When we were kids, my cousin Shane and I bid on a Billy Goat at the Cedar City Livestock Auction. It is a very vague and distant memory. In fact, I don’t even know the name of the gentlemen who bought the goat for us. But boy were we proud goat owners. Unfortunately, I don’t think that Billy Goat was meant to be a pet. I think farm life was more his style. So, the day our goat bit a neighbor was our last day as goat owners.
There is something special about cousins. They are your “built in” friends. That is what Shane and I were. We spent many hours on Grandpa’s farm in Beaver chasing cows, making forts, and watching the cattle be branded. I love those cold, windy memories. Like most farms in the 80’s Grandpa’s was hit hard and the farm was lost and the Hofheins Clan gathered less and less often. Shane and I drifted apart. But our connection was never lost.

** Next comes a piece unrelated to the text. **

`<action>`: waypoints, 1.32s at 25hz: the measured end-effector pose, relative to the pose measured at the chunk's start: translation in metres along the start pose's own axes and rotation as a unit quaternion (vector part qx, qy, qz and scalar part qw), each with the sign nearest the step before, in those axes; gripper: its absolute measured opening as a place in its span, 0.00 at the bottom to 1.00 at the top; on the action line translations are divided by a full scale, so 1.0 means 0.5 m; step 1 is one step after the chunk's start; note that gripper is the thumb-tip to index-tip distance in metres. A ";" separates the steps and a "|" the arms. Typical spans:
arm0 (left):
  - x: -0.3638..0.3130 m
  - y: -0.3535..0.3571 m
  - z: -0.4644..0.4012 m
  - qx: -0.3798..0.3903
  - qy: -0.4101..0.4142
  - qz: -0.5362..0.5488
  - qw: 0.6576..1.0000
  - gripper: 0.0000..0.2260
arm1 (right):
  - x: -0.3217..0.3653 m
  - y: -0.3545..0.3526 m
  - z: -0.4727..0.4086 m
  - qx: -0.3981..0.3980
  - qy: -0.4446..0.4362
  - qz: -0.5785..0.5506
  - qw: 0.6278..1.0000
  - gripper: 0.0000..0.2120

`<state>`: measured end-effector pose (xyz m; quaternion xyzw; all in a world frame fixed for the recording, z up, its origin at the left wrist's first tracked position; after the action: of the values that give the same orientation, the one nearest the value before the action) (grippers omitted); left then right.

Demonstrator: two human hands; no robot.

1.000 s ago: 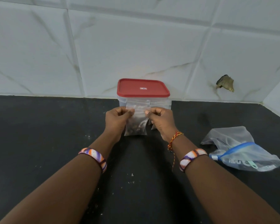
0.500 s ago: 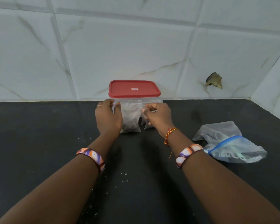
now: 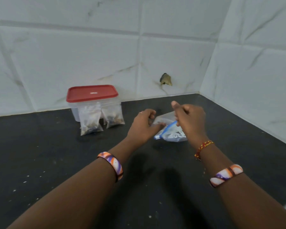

Last May, I received a text sharing news Shane had passed way. He was forty-seven years old. My heart took a gut punch in that instant. I could not recall the last time I had spoken to him. I think it was my wedding day in 1995. Regret grew in me and loss found its way into my heart.
Unfortunately, the loss of Shane was just the beginning. Death’s hunt had just begun. Loss came to be synonymous with living. I watched my girlfriends bury their husbands, my husband’s friends bury their wives, and my students bury their parents; I witnessed elderly neighbors say good bye to their spouses. Tragedy dug its claws into our Southern Utah Community. In utter innocence, our twelve-year-old son asked, “Why are so many people dying?” I did not have an answer.
Jamie Anderson, author of Doctor Who said, “grief is love with no place to go.” There is so much grief because there was so much love. This year I resolve to gather. Even with COVID-19 restrictions, I will be resolute in my wanderings. I will seek life and memories. I will treasure joy and laughter and I will wrap my arms around those who have experienced loss first hand. Maybe together we can shoulder the grief and still the sadness.